Exactly the lines from the one containing "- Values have" through the final line of the listing are to be retyped, and nothing more.

════

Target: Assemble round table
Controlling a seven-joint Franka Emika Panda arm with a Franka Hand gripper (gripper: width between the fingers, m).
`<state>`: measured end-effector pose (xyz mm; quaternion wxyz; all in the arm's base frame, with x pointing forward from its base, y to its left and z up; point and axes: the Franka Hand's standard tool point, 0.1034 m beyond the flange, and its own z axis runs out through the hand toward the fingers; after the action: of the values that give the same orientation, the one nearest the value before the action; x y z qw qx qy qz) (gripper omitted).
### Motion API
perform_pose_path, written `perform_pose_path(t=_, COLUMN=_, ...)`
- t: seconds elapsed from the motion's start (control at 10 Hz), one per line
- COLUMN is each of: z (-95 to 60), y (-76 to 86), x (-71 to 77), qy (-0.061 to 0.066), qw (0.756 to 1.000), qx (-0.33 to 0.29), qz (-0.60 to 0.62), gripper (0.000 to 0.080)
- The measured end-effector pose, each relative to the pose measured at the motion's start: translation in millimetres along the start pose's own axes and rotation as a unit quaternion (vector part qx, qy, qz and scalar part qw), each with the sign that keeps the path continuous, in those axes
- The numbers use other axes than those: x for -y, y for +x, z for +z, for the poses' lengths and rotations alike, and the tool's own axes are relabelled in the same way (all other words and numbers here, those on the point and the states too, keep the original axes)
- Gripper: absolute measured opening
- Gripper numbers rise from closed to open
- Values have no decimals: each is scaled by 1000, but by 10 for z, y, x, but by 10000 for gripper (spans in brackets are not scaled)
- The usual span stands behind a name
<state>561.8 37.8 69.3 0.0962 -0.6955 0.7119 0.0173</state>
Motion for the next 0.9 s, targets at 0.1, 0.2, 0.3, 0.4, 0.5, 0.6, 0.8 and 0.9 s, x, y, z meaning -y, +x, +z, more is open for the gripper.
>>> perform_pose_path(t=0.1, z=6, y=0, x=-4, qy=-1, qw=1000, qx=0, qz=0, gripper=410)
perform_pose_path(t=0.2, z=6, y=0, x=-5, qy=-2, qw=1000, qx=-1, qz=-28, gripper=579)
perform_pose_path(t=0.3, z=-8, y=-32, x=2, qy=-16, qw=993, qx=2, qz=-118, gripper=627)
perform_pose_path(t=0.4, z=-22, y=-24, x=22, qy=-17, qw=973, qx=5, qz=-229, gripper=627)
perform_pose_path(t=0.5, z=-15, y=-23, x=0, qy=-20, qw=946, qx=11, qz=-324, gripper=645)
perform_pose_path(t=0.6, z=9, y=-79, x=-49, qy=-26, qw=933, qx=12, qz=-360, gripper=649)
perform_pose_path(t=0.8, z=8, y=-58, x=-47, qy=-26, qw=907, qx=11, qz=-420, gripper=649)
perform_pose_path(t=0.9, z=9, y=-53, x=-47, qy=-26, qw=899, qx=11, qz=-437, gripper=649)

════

**OUTPUT FOR THIS EXERCISE**
- Values have no decimals: each is scaled by 1000, but by 10 for z, y, x, but by 10000 for gripper (spans in brackets are not scaled)
- The usual span stands behind a name
<state>561.8 37.8 69.3 0.0962 -0.6955 0.7119 0.0173</state>
Motion for the next 0.9 s, targets at 0.1, 0.2, 0.3, 0.4, 0.5, 0.6, 0.8 and 0.9 s, x, y, z meaning -y, +x, +z, more is open for the gripper.
>>> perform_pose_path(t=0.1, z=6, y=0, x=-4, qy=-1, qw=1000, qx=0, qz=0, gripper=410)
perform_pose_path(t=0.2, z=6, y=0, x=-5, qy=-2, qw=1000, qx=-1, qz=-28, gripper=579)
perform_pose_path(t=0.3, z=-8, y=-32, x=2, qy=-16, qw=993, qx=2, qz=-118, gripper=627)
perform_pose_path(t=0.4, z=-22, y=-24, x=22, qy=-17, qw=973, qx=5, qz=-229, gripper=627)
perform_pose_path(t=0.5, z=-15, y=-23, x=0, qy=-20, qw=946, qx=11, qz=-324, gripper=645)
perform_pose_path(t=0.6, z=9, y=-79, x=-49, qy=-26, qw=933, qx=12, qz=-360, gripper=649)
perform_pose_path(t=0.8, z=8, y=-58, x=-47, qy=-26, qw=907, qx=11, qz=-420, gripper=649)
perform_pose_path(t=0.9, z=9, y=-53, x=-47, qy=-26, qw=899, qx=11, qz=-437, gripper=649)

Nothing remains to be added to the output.